§ Recorded information:
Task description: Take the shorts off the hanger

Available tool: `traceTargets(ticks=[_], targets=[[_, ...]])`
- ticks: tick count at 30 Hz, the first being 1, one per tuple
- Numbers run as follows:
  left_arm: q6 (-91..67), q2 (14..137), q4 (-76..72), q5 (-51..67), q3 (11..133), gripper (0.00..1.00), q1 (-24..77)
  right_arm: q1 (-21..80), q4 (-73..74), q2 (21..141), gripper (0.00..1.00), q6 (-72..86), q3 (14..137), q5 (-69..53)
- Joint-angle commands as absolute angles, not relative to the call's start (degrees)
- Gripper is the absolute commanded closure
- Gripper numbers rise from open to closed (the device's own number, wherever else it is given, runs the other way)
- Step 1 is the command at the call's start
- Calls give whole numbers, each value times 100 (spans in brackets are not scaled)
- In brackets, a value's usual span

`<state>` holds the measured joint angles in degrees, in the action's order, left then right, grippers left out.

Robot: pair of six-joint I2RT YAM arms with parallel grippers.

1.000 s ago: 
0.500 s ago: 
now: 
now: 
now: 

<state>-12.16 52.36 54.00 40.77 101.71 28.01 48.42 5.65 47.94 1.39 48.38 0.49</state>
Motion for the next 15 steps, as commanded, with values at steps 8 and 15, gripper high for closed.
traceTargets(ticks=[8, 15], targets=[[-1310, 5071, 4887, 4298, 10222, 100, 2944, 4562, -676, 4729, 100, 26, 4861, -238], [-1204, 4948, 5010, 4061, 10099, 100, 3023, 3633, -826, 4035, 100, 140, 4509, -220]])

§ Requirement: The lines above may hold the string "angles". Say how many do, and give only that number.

§ Output for this task: 2